Produce the same data once more, line for line.

--- The data Enclosed Below ---

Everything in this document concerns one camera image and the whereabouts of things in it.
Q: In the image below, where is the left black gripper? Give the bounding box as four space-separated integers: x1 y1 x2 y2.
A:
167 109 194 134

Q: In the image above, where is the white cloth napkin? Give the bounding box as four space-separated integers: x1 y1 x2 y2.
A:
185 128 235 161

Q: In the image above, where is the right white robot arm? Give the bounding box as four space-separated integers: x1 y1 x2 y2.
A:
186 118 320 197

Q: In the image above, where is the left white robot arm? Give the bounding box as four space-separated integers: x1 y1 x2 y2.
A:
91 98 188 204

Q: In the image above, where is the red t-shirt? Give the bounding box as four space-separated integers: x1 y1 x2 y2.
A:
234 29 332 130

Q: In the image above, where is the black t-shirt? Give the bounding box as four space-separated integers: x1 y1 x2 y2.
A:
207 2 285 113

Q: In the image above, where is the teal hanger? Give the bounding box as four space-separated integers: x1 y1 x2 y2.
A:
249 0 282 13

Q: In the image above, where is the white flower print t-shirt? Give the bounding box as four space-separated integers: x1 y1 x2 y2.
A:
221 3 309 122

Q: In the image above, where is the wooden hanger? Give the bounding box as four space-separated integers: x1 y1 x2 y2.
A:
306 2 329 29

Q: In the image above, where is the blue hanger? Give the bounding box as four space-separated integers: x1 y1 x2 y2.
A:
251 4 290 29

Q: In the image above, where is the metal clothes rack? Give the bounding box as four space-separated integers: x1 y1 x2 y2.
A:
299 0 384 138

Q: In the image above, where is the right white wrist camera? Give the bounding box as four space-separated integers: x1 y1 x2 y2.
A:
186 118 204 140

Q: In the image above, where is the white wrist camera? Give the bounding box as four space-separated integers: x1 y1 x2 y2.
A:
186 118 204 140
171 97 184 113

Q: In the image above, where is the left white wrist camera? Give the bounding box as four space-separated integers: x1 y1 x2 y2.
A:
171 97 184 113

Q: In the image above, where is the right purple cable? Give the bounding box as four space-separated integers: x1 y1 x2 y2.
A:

--- End of Enclosed The data ---

» **Written answer**
Everything in this document concerns one camera image and the whereabouts of things in it.
Q: In the image below, where is the left black gripper? Give the bounding box as four space-separated integers: x1 y1 x2 y2.
A:
167 109 194 134

Q: In the image above, where is the white cloth napkin? Give the bounding box as four space-separated integers: x1 y1 x2 y2.
A:
185 128 235 161

Q: In the image above, where is the right white robot arm? Give the bounding box as four space-separated integers: x1 y1 x2 y2.
A:
186 118 320 197

Q: In the image above, where is the left white robot arm? Give the bounding box as four space-separated integers: x1 y1 x2 y2.
A:
91 98 188 204

Q: In the image above, where is the red t-shirt? Give the bounding box as four space-separated integers: x1 y1 x2 y2.
A:
234 29 332 130

Q: In the image above, where is the black t-shirt? Give the bounding box as four space-separated integers: x1 y1 x2 y2.
A:
207 2 285 113

Q: In the image above, where is the teal hanger? Give the bounding box as four space-separated integers: x1 y1 x2 y2.
A:
249 0 282 13

Q: In the image above, where is the white flower print t-shirt? Give the bounding box as four space-separated integers: x1 y1 x2 y2.
A:
221 3 309 122

Q: In the image above, where is the wooden hanger? Give the bounding box as four space-separated integers: x1 y1 x2 y2.
A:
306 2 329 29

Q: In the image above, where is the blue hanger? Give the bounding box as four space-separated integers: x1 y1 x2 y2.
A:
251 4 290 29

Q: In the image above, where is the metal clothes rack? Give the bounding box as four space-separated integers: x1 y1 x2 y2.
A:
299 0 384 138

Q: In the image above, where is the right white wrist camera? Give the bounding box as four space-separated integers: x1 y1 x2 y2.
A:
186 118 204 140

Q: In the image above, where is the white wrist camera? Give the bounding box as four space-separated integers: x1 y1 x2 y2.
A:
186 118 204 140
171 97 184 113

Q: In the image above, where is the left white wrist camera? Give the bounding box as four space-separated integers: x1 y1 x2 y2.
A:
171 97 184 113

Q: In the image above, where is the right purple cable? Give the bounding box as four space-separated integers: x1 y1 x2 y2.
A:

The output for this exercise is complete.